Given data
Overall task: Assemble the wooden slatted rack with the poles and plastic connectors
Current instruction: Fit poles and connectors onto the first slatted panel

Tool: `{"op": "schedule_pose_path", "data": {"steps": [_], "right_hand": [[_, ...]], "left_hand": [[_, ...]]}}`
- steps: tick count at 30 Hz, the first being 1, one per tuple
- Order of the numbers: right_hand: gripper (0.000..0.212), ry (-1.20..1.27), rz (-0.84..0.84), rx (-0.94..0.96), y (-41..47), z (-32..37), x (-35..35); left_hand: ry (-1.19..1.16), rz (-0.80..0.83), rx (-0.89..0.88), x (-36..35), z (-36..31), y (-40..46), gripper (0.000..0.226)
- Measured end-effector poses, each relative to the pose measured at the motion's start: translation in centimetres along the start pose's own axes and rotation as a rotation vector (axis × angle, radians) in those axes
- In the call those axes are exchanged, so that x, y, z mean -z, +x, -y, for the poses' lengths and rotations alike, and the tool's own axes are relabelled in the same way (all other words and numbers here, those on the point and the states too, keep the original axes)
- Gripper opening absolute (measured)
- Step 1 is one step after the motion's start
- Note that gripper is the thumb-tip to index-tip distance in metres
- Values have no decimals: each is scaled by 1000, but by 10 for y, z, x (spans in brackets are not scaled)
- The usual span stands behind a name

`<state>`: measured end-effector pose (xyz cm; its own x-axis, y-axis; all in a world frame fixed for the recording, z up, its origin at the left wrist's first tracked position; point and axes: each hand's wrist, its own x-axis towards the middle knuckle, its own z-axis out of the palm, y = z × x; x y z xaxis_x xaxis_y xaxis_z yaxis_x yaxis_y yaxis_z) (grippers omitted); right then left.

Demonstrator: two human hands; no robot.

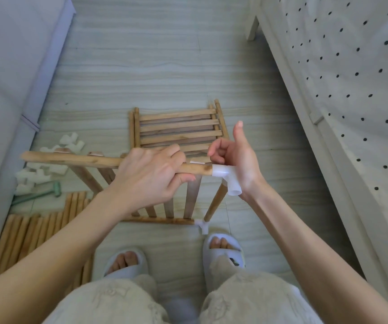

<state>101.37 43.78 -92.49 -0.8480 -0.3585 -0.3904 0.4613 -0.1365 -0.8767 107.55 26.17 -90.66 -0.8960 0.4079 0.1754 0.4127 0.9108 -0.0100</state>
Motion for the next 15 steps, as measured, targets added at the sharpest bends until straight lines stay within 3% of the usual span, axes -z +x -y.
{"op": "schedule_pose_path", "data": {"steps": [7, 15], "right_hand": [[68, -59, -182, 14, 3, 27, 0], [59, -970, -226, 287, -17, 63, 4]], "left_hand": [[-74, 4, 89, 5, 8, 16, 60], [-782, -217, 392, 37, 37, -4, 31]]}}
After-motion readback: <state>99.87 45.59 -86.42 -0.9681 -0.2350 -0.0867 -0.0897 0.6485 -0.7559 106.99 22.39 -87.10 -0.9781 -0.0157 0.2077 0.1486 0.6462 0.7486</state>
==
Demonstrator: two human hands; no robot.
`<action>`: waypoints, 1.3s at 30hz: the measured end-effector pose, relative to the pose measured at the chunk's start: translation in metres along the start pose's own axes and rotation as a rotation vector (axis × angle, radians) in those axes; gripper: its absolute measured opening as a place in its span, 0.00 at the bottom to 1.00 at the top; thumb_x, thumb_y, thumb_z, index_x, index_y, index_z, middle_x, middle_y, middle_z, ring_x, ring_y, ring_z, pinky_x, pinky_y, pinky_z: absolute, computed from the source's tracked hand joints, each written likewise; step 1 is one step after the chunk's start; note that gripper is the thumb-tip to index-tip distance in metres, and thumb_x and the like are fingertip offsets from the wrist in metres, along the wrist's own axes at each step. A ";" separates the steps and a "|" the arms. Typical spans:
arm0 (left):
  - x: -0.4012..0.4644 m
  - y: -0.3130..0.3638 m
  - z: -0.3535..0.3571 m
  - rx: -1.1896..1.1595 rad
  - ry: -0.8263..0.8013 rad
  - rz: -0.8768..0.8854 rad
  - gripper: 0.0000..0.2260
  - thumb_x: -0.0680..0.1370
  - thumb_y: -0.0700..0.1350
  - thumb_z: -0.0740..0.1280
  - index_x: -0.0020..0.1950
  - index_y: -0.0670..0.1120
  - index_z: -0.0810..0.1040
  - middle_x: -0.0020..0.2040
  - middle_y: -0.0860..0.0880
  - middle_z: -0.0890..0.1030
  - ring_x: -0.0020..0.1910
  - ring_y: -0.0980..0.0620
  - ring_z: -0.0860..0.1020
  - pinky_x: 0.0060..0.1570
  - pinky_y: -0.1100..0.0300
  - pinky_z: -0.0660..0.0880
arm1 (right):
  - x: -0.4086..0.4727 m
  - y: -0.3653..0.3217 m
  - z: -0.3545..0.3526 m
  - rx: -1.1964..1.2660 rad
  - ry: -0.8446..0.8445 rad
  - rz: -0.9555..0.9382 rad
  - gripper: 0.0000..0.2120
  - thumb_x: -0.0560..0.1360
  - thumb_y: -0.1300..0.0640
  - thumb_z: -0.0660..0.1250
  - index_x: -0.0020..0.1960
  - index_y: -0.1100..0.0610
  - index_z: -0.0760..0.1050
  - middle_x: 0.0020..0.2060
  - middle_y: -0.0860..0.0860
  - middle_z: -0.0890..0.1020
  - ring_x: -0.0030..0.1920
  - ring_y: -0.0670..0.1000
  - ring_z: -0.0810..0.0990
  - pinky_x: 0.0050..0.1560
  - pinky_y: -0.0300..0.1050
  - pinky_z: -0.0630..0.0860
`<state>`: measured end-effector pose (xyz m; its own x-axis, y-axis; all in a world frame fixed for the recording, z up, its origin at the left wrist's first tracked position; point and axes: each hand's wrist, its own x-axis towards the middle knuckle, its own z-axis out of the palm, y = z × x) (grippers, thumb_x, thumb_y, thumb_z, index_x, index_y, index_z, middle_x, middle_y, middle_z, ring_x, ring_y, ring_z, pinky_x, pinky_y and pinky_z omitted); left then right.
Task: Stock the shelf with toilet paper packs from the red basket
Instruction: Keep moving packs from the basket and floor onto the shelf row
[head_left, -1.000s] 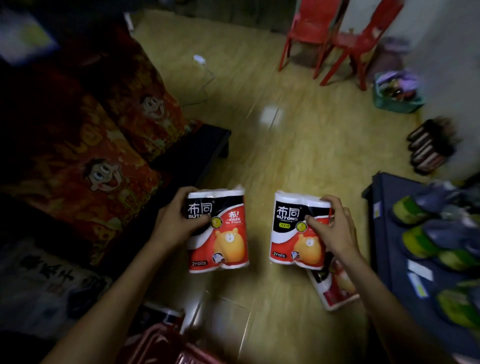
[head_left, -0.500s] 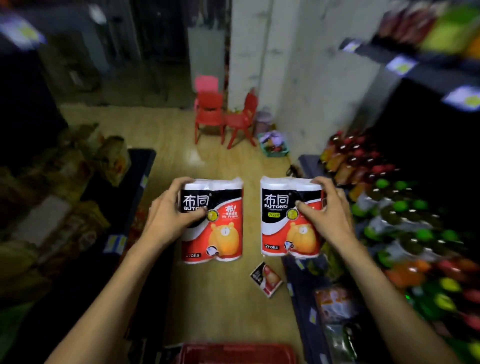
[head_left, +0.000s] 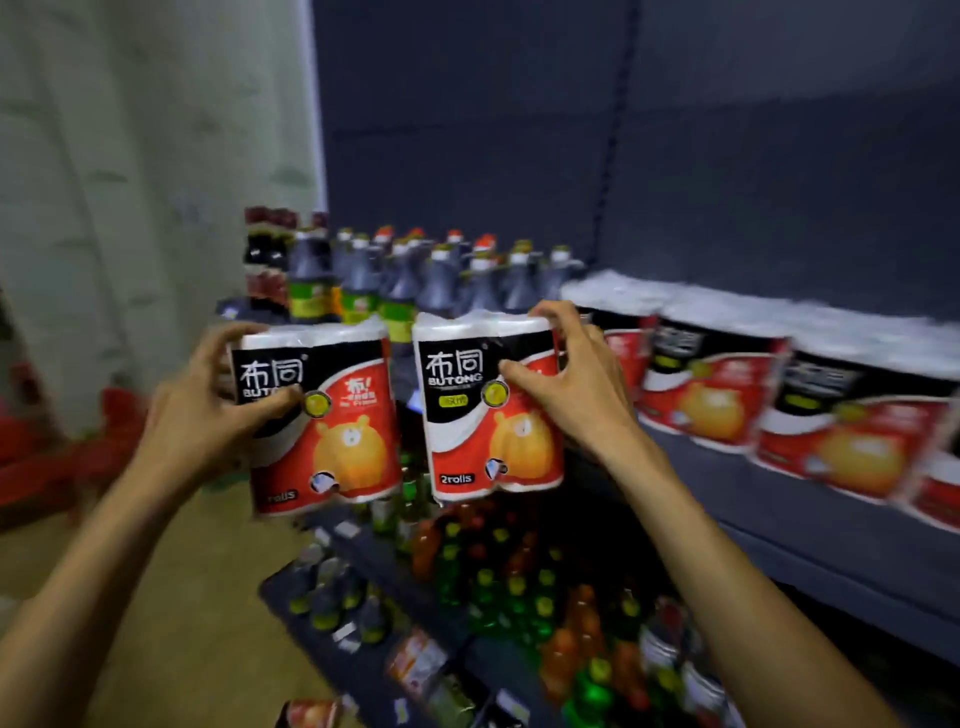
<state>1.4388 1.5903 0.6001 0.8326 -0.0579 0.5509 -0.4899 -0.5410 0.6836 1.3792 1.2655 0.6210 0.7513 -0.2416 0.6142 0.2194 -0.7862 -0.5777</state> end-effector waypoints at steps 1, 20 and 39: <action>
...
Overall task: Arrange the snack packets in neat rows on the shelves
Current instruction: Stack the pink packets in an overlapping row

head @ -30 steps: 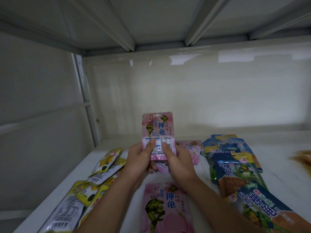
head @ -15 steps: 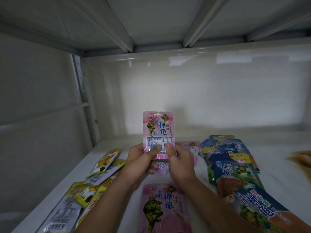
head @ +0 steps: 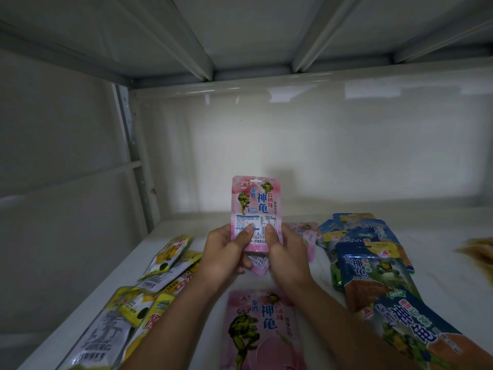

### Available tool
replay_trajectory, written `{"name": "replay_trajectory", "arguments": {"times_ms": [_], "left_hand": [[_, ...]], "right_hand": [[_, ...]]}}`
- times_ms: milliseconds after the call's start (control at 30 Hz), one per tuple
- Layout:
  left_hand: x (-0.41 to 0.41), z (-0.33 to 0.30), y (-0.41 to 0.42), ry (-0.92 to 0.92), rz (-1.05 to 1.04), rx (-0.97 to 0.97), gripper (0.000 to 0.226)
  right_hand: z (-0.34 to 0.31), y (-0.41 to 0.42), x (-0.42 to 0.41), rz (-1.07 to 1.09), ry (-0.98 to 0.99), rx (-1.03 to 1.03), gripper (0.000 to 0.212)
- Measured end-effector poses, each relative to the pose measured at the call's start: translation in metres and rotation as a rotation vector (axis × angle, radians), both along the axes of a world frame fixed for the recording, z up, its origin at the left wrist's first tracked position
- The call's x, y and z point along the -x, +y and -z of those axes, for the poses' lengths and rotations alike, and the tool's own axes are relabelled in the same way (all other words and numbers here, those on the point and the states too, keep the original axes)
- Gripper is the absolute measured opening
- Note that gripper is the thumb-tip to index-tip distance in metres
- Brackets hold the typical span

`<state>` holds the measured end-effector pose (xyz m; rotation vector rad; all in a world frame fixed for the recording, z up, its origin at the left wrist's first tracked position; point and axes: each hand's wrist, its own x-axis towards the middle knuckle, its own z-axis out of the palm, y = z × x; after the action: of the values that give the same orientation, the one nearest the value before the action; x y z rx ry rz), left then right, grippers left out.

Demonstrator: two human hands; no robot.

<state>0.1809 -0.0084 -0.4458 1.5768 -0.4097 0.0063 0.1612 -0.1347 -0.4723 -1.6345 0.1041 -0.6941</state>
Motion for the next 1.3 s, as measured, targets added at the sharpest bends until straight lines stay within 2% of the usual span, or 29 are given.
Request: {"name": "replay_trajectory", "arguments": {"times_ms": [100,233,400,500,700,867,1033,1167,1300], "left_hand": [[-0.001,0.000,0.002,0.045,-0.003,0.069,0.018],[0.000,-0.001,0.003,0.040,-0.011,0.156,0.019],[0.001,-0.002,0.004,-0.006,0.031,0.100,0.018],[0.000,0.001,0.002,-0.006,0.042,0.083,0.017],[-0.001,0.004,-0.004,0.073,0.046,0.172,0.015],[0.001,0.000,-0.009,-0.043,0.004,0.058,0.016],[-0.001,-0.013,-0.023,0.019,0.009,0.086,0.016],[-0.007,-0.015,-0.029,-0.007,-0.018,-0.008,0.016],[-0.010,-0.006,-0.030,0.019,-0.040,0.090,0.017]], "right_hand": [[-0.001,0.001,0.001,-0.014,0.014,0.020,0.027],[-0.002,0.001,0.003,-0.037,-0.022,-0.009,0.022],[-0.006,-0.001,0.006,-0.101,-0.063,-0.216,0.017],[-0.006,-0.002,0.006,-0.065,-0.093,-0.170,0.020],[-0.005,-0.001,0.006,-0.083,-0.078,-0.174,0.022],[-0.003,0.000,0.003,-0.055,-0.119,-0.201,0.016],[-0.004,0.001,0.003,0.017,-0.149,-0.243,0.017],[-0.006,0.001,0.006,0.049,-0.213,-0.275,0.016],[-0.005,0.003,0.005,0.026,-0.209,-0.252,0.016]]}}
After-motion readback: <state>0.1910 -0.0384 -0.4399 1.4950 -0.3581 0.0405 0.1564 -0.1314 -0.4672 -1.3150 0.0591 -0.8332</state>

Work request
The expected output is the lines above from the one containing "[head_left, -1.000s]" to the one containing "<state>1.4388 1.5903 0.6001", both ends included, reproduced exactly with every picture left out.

Expected answer
[head_left, -1.000s] 
[head_left, -0.500s] 
[head_left, +0.000s] 
<state>1.4388 1.5903 0.6001 0.8326 -0.0579 0.5509 -0.4899 -0.5410 0.6836 1.3792 1.2655 0.6210 0.7513 -0.2416 0.6142 0.2194 -0.7862 -0.5777</state> end-effector waypoints at steps 1, 20 and 39: <action>

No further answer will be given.